By the mid-20th century, the center of gravity shifted from fruit and railroads to oil. Venezuela — once the world’s largest exporter — became strategically important not just for its reserves but for its role in global pricing stability. U.S. policy toward oil-producing states has long been shaped by a set of unspoken imperatives: ensure stable supply, prevent rivals from controlling major reserves, and protect the financial architecture that underpins the global oil trade. This last imperative is the least discussed and the most consequential.

Since the 1970s, global oil has been priced and traded overwhelmingly in U.S. dollars. This “petrodollar” system creates constant global demand for dollars, allows the United States to run deficits other nations cannot, and gives Washington leverage over global finance. Any major oil-producing nation that threatens to break from dollar-denominated trade — Iraq, Iran, Libya, and at times Venezuela — finds itself under intense pressure. Venezuela’s flirtations with non-dollar oil sales, its partnerships with China and Russia, and its attempts to build alternative financial channels have made it more than a regional issue. It is a potential fault line in the global monetary order.
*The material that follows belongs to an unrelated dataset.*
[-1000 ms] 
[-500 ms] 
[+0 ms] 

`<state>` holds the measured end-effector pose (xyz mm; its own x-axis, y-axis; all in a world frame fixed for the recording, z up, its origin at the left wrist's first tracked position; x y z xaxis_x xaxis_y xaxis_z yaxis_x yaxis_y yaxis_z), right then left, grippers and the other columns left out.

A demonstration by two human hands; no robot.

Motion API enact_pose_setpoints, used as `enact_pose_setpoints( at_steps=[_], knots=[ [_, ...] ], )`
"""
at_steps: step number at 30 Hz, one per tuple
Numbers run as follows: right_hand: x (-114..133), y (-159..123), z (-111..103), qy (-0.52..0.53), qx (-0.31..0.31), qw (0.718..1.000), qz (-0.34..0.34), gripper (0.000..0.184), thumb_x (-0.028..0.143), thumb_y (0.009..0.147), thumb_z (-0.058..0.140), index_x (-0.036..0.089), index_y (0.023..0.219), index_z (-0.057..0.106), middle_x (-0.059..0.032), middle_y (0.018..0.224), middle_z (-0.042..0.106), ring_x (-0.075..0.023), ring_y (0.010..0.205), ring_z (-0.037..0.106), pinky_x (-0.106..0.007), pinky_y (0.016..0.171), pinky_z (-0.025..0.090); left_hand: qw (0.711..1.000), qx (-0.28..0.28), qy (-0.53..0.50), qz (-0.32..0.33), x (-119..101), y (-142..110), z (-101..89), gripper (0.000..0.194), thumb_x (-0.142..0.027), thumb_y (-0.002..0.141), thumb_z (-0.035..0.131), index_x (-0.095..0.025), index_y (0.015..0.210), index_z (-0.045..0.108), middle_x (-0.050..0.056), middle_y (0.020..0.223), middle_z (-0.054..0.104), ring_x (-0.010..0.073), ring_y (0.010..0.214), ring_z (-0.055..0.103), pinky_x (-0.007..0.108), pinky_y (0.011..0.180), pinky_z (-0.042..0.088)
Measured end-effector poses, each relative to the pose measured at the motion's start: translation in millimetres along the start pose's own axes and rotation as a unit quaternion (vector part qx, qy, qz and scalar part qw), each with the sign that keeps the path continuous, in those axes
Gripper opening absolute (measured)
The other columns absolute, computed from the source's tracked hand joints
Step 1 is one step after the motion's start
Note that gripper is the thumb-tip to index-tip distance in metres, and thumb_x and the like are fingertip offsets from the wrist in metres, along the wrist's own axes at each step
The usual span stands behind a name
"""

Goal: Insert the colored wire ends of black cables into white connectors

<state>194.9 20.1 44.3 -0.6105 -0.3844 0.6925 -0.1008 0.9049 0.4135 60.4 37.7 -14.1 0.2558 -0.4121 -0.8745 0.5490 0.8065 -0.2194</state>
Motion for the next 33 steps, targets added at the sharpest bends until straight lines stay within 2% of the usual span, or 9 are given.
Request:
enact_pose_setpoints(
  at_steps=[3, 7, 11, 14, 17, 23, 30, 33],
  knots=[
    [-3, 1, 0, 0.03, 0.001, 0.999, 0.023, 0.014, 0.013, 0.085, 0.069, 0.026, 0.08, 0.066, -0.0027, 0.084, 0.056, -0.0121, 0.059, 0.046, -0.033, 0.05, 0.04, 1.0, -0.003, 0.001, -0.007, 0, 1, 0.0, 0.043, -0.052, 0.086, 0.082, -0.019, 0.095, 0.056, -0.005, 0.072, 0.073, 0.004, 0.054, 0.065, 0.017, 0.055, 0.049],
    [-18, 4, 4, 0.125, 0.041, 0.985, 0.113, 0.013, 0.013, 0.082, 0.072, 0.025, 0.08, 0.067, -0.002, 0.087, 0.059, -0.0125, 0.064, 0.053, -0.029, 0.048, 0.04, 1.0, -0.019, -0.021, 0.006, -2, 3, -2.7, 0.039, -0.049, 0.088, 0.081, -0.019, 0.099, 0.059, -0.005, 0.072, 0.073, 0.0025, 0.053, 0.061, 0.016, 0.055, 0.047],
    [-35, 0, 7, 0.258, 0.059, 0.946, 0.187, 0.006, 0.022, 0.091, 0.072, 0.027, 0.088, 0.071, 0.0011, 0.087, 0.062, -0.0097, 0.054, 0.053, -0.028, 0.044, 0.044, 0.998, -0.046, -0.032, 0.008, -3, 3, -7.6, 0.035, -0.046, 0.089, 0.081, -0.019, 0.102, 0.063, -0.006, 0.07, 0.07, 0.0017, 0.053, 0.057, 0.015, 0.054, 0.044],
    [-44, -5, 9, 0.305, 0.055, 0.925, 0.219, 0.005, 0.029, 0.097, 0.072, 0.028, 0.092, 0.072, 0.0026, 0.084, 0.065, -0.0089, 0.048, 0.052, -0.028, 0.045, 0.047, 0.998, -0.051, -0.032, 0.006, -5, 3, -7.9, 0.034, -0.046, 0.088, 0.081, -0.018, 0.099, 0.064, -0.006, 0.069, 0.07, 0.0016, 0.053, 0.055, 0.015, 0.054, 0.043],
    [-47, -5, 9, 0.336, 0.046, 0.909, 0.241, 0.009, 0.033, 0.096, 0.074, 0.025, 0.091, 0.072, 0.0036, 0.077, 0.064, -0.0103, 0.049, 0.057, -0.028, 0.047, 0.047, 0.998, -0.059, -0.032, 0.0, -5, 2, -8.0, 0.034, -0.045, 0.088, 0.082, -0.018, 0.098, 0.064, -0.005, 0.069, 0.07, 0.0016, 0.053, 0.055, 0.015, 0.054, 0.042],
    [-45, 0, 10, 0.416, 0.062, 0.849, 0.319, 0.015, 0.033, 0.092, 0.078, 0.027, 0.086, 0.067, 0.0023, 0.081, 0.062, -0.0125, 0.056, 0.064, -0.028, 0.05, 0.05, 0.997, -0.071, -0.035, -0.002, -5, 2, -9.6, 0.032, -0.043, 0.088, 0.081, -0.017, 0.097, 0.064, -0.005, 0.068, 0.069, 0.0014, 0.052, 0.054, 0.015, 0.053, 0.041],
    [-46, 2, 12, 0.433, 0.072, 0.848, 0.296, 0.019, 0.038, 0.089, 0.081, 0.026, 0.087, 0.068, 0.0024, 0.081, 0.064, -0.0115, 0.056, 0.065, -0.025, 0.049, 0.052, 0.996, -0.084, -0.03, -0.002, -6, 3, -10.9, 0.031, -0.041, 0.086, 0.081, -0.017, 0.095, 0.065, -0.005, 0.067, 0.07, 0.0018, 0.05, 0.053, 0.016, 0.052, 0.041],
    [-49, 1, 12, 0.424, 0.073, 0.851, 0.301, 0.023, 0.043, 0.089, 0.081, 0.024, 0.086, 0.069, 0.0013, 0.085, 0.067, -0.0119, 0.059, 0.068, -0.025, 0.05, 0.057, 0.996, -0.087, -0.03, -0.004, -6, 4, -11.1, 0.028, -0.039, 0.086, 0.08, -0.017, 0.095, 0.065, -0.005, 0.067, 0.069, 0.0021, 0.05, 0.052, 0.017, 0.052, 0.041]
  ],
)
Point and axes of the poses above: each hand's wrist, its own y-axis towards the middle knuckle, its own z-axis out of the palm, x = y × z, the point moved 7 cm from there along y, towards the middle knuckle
And while Washington debates whether to dust off the old playbook, China has been writing a new one. Over the past two decades, Beijing has become South America’s largest trading partner, its most patient lender, and its most ambitious builder. Where the United States once sent Marines, China sends engineers. Where Washington toppled governments to protect corporate holdings, Beijing builds ports, railways, and 5G networks. It offers capital without lectures, contracts without coups, and long-term dependencies without the ideological theatrics that defined U.S. policy for a century. The result is a quiet but profound shift: China is embedding itself in the economic bloodstream of the hemisphere, one infrastructure project at a time.

The irony is difficult to ignore. The United States spent a century shaping Latin America through interventions justified by anti-communism, corporate protection, and later the petrodollar. Yet today, the country that benefits most from that legacy is not the United States — it’s China. While Washington considers whether to repeat the Dulles-era reflex in Venezuela, Beijing is executing a 21st-century strategy that is less dramatic, more effective, and far harder to counter. China doesn’t need to topple governments. It just needs to out-invest the United States. And it already has.

The trap, then, is not Venezuela itself. The trap is the belief that the old tools — pressure, covert action, economic warfare — will finally yield the result they never have. It is the belief that history can be outrun, that the hemisphere will forget what it remembers so clearly, that the world has not changed even as the balance of influence has shifted beneath our feet.

Latin America knows better. The question is whether Washington does.